WHAT YOU WILL DO >> Return, exactly as written, all lines from the line containing "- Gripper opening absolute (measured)" to the end of the entries below, with both ends included.

Stored items from a collection:
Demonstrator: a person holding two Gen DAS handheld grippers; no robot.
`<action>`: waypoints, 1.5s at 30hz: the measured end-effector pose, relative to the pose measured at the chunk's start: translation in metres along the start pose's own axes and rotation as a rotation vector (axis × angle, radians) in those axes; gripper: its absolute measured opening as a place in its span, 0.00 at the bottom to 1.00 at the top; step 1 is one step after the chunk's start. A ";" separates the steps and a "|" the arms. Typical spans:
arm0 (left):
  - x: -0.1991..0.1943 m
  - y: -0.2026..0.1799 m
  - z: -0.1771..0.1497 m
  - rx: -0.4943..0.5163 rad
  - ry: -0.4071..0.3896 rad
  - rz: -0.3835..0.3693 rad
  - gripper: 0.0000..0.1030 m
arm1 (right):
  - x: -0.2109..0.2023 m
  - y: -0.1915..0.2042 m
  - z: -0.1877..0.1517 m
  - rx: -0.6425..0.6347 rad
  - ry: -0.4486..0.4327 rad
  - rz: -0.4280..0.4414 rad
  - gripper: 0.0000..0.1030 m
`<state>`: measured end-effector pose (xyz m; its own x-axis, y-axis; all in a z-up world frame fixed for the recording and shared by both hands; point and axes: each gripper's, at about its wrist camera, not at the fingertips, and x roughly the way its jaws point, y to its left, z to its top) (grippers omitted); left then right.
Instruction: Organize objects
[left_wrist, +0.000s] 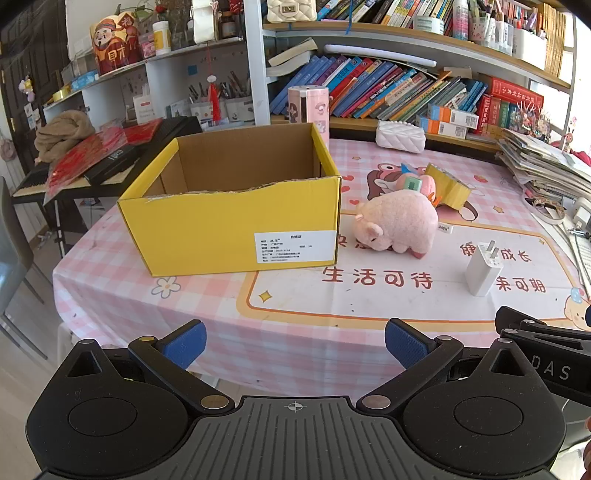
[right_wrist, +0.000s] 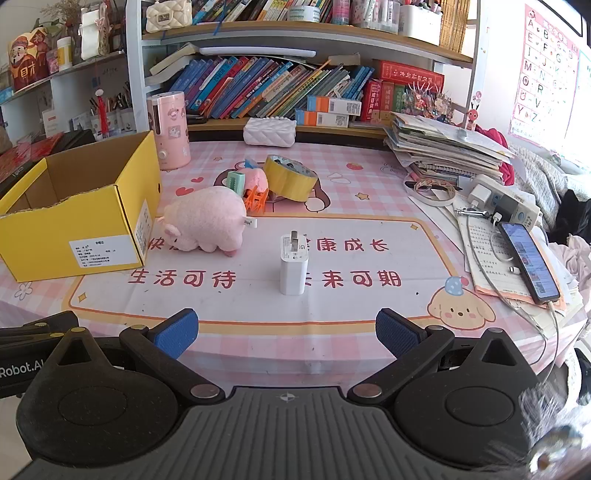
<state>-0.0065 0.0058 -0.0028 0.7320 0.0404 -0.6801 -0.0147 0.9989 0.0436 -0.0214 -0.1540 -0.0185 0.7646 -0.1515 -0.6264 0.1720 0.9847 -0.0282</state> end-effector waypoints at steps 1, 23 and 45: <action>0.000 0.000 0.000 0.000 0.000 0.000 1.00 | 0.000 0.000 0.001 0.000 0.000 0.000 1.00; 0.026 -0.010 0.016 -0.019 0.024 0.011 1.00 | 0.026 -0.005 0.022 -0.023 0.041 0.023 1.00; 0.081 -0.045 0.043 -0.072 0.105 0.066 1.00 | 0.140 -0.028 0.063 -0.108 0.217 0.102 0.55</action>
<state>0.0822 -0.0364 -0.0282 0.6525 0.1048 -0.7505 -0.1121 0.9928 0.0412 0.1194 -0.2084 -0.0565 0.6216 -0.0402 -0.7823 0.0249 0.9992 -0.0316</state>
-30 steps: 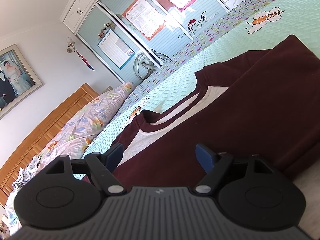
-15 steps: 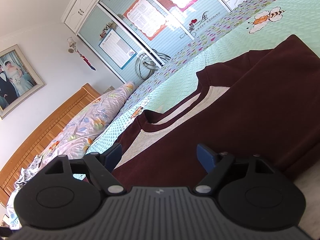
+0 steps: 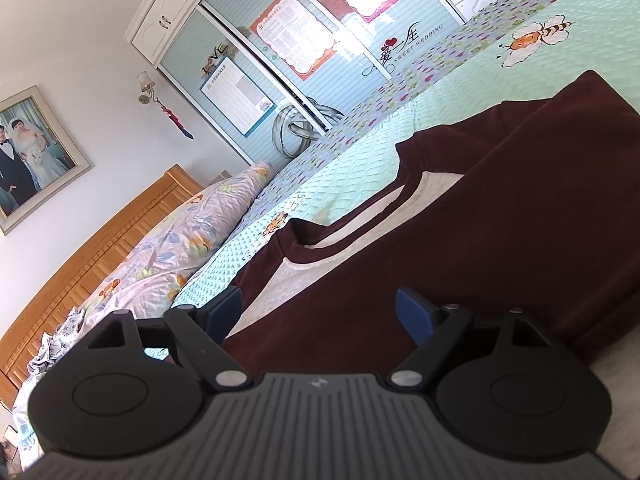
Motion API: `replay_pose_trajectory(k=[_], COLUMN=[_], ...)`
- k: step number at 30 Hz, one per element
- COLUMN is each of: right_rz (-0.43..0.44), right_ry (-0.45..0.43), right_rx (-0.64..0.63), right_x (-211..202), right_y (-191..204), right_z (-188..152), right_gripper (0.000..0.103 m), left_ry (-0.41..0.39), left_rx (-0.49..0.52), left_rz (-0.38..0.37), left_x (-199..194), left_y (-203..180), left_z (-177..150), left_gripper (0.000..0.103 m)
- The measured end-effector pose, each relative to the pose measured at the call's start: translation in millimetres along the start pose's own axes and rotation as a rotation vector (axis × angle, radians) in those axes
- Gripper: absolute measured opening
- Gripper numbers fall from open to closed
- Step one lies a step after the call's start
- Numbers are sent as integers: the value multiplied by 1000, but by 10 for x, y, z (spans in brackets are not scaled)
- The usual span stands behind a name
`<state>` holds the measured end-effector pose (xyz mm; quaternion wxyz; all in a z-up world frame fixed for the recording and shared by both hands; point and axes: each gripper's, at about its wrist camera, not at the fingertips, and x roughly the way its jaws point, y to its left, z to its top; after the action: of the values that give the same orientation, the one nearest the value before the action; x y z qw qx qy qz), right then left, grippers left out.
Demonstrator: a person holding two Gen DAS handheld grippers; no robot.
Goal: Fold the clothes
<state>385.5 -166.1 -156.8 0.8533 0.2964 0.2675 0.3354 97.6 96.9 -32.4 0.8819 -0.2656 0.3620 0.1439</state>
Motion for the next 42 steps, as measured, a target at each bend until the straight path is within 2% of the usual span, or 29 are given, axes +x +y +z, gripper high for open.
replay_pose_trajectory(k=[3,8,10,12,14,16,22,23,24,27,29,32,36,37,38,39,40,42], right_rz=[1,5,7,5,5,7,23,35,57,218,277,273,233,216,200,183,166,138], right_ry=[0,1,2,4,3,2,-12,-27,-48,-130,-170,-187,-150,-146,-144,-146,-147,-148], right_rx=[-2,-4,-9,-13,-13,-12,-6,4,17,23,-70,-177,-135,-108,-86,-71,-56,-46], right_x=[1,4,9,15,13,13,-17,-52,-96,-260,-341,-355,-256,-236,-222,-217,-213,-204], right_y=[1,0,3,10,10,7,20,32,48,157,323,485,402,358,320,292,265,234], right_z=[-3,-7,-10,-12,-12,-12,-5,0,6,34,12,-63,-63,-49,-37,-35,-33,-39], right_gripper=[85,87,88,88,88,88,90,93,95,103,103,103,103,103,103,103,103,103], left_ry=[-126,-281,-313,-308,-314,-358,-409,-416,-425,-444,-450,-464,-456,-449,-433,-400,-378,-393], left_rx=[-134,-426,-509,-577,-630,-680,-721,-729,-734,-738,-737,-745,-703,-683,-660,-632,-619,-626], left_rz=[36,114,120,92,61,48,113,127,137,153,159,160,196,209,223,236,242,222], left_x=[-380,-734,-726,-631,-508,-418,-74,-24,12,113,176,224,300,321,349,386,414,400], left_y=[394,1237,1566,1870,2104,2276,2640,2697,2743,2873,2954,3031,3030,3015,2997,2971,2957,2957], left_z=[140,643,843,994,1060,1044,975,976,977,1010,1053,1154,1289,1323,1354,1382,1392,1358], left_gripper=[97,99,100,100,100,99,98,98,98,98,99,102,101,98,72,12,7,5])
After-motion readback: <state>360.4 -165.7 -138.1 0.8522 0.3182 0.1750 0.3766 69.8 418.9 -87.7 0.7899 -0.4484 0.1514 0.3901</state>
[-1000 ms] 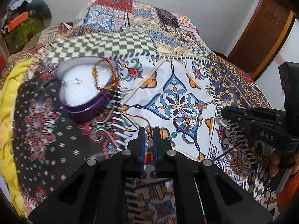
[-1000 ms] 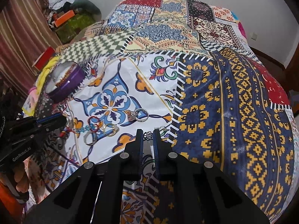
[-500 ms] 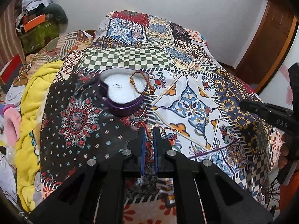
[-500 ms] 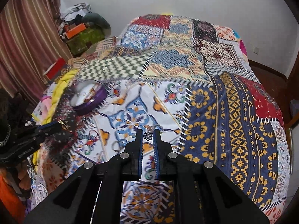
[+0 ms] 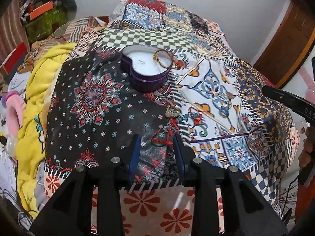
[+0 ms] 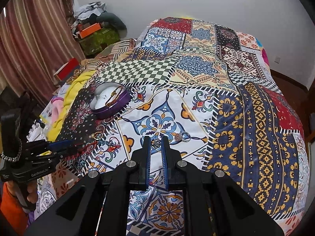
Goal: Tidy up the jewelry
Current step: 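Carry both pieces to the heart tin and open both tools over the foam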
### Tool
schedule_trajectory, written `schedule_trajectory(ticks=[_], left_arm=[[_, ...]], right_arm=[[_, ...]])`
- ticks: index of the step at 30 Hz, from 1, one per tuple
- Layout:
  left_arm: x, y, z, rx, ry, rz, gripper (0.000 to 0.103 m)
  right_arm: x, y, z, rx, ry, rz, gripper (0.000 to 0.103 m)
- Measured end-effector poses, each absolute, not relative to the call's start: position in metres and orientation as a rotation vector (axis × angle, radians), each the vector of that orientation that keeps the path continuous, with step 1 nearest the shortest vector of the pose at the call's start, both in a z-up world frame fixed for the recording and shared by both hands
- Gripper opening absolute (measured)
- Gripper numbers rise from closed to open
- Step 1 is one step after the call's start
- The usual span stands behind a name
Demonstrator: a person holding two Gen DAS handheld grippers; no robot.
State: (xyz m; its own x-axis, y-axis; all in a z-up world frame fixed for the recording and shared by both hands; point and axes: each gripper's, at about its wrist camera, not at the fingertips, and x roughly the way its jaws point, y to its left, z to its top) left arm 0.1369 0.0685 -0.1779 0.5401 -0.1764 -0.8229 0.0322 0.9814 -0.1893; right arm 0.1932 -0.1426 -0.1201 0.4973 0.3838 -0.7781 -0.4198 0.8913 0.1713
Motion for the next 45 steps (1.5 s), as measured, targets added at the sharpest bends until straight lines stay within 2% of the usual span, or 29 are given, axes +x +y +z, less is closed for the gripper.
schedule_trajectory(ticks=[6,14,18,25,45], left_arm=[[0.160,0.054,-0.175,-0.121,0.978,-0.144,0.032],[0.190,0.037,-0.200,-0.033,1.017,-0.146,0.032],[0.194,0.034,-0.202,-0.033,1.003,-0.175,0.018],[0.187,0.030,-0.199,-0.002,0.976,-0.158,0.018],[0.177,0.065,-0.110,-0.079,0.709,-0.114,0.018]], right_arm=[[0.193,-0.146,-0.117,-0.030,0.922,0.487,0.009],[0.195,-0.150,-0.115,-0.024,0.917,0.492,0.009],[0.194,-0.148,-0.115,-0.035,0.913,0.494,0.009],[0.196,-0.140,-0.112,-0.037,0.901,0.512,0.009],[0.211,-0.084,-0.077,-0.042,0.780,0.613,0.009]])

OUTPUT FOR THIS TASK >>
- Gripper opening absolute (measured)
- Gripper numbers rise from closed to open
- Step 1 is one step after the call's start
- The usual span stands behind a name
Demonstrator: a person holding two Gen DAS handheld grippers; no robot.
State: (xyz m; its own x-axis, y-axis; all in a z-up world frame fixed for the recording and shared by both hands; point and axes: each gripper's, at about its wrist camera, not at the fingertips, and x roughly the way its jaws point, y to its left, z to its top) left arm 0.1369 0.0685 -0.1779 0.5401 -0.1764 -0.8229 0.0322 0.9814 -0.1893; right arm 0.1932 -0.1426 -0.1201 0.4973 0.3838 -0.7781 -0.4198 0.8913 0.1713
Motion for the next 45 steps (1.5 s), as measured, targets added at the sharpest bends until straight lines stay within 2% of the usual span, or 29 are given, axes +x +y +z, less is closed for the gripper.
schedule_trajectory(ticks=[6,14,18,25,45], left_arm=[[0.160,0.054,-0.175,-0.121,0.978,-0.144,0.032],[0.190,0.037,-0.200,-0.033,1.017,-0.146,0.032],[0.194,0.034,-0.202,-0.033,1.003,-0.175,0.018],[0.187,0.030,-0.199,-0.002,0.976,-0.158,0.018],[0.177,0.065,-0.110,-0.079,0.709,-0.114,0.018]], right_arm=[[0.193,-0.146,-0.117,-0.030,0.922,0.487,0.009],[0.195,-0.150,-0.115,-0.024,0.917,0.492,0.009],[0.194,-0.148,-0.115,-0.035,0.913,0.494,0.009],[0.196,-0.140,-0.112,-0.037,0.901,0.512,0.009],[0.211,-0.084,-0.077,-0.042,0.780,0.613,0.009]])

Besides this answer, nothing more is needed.